A third embodiment of the invention provides a rotary engine rotor 70 for a Wankel engine, as shown in fig. 5. The rotor 70 of this embodiment is similar to the rotor 60 of the second embodiment, but with the following modifications. The same reference numerals are maintained for corresponding features.

In this embodiment, the body 12 is provided with a blind bore 72, a fixing sleeve 40 and a fixing pin 74, typically at the midpoint of each rotor side 20. Each blind hole 72 is arranged to extend generally radially from the inner surface 22 of the body 12, partially toward the respective combustion cavity 62. Each securing pin 74 is disposed through a respective securing sleeve 40 and is received in a respective blind bore 72 to thereby couple the insert 14 to the body 12. Each blind hole 72 and corresponding retainer pin 74 do not interfere with the combustion cavity 62. In this embodiment, each of the retaining pins 74 and each of the blind holes 72 do not affect the combustion cavity because each of the blind holes 72 extends only partially toward the combustion cavity 62. This improves the flexibility with regard to the position and size of the cavity 62 in the rotor side 20.

Claims (8)

1. A rotary engine rotor comprising:

a one-piece body (12) comprising:

an outer surface (18) comprising three rotor sides (20) arranged in a substantially equilateral triangle shape;

an inner surface (22) comprising: respective locating portions (24) disposed generally at a midpoint of each rotor side (20), the locating portions together defining at least part of a locating aperture (26), and one locating portion being provided with a blind aperture (28) extending generally radially from the inner surface of the body partially towards the outer surface (18) of the body; and a cooling channel (30) disposed axially through the body in each apex region;

an insert (14) disposed in the locating bore (26) and comprising a support portion (38) and an indexing gear (50), the support portion being provided with a fixing sleeve (40) extending generally radially through the insert and disposed in alignment with the blind bore; and

a rigid elongate fixing member (16) is provided through the fixing sleeve (40) and at least partially received in the blind bore to thereby couple the insert to the body.

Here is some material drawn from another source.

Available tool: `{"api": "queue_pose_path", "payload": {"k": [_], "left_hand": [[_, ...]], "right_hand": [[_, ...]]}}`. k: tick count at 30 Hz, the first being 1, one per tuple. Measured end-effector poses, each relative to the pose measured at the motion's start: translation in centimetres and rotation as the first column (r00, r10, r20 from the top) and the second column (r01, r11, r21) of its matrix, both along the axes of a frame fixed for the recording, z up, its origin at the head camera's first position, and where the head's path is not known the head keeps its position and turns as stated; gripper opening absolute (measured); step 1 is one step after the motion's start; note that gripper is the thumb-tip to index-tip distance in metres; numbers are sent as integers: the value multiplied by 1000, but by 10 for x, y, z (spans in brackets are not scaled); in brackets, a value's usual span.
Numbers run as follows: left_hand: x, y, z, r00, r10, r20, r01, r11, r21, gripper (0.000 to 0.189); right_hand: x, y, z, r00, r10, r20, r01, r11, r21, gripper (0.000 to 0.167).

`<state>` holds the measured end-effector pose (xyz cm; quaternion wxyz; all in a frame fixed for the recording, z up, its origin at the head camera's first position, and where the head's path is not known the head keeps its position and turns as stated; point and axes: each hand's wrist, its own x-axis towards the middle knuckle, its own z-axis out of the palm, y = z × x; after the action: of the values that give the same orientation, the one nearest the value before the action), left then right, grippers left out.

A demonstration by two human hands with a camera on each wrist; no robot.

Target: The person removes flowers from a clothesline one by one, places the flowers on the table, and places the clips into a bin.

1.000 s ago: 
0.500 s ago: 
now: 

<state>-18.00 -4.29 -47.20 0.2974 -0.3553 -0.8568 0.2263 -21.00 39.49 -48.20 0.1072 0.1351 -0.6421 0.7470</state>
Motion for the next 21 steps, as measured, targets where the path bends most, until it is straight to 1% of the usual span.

2. A rotor according to claim 1, wherein each rotor side (20) of the outer surface of the body (12) is provided with a combustion chamber recess (62) formed in the outer surface and extending partly towards the inner surface, the blind hole (28) being further arranged to extend from the inner surface of the body partly towards the respective combustion chamber recess.

3. The rotor of claim 2, wherein the blind holes (28) extend from the inner surface of the body partially towards the outer surface of the body substantially in the region between the respective combustion chamber recess (62) and the cooling channel.

4. A rotor according to any preceding claim, wherein the rigid elongate fixing member (16), blind holes and fixing sleeves are provided on each side of the rotor body, each fixing member being received in a respective blind hole and fixing sleeve in a respective position along a locating portion of the rotor body.

5. A rotor as claimed in claim 1, in which each locating portion is part-circular in shape and the locating portions together define a locating hole of substantially circular cross-section.

6. A rotor according to claim 1, wherein each cooling channel is provided between a respective pair of locating portions, the cooling channels and the inserts together forming a cooling passage.

7. A rotor according to claim 1, wherein each blind hole and the fixing sleeve extend transversely to the axis of rotation of the rotor at an angle of 90 ° to tangential relative to the insert.

8. The rotor of claim 1, wherein the rotary engine rotor is for a Wankel engine or compressor.